== Task item ==
The only acceptable reply is the number of lines in the material below that hold "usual".

== Data extract ==
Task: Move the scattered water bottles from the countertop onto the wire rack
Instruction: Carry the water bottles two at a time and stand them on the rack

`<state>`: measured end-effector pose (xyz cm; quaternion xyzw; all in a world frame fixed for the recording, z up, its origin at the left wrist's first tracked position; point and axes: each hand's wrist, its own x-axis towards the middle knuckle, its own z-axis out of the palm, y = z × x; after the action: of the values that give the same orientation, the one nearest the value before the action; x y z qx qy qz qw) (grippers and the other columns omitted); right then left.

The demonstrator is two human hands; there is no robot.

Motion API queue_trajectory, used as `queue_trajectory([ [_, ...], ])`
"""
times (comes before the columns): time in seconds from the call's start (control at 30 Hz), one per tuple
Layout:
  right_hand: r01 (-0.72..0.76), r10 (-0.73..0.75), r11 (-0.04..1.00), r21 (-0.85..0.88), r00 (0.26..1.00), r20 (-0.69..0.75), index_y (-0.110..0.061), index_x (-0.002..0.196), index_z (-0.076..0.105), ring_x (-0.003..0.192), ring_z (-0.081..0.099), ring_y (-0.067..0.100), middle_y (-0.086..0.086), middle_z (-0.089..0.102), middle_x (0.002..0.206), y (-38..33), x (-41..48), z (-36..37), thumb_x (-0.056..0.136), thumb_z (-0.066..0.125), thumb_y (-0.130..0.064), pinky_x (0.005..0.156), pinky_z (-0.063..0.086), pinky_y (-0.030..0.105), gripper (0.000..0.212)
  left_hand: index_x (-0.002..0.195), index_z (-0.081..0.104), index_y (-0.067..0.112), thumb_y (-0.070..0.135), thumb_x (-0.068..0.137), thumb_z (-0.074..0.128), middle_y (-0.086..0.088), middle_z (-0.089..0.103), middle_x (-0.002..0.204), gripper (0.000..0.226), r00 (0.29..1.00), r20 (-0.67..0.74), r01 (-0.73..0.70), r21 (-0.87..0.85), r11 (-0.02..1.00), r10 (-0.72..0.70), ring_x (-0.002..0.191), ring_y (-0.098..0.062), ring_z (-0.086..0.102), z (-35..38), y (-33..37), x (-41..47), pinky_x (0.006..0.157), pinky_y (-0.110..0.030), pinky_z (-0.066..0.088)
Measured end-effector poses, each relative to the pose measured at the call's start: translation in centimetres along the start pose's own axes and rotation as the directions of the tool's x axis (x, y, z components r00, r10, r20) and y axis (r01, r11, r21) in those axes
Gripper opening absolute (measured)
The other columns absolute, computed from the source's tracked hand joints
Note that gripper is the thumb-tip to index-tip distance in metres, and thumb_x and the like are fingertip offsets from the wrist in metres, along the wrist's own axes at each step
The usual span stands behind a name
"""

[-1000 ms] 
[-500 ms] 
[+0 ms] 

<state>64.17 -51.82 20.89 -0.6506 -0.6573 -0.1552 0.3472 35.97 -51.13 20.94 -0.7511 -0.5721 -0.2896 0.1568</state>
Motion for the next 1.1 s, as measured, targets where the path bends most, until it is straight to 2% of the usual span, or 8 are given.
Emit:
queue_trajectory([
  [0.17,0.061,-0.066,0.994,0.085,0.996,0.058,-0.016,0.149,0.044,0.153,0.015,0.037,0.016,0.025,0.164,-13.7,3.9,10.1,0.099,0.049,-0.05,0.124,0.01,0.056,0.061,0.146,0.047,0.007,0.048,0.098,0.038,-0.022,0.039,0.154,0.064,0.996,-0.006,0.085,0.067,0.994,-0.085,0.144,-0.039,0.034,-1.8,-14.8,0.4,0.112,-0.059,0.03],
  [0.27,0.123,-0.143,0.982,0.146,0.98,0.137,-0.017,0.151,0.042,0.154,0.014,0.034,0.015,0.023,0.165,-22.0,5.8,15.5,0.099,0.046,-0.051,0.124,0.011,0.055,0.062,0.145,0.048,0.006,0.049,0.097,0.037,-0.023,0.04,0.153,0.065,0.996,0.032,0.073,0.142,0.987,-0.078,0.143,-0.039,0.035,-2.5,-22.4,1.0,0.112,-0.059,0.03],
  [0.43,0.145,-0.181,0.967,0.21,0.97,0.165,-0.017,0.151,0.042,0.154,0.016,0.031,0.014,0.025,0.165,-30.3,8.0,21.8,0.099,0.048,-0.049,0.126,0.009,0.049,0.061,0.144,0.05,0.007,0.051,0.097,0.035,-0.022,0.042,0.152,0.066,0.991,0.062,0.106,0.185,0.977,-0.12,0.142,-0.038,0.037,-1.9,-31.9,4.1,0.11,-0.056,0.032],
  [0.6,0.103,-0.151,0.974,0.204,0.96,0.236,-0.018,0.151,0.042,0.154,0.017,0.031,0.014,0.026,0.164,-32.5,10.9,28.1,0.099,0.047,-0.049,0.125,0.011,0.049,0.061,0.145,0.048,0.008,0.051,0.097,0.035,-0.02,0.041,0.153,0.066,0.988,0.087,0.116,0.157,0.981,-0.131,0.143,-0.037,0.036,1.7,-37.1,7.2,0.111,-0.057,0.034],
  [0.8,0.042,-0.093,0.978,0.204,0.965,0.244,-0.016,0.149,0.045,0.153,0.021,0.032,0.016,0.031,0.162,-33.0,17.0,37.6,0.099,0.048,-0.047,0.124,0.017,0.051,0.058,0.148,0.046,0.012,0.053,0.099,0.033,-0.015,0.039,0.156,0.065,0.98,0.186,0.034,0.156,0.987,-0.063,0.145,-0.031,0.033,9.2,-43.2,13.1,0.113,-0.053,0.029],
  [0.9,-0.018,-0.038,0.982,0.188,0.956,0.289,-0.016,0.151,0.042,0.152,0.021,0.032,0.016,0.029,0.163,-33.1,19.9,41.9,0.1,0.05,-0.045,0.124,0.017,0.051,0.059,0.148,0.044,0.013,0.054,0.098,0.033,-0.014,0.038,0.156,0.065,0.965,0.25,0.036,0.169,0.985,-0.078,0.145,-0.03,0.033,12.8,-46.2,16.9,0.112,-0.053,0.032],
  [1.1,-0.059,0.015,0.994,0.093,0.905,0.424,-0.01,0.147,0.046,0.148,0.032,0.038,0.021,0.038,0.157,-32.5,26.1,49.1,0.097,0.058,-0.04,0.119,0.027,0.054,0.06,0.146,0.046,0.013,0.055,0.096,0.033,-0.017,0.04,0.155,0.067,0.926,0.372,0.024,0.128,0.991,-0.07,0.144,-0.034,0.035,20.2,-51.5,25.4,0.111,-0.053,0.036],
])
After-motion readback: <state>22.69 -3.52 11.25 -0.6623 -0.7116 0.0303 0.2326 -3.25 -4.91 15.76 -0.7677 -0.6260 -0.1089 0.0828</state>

== Problem solution ==
2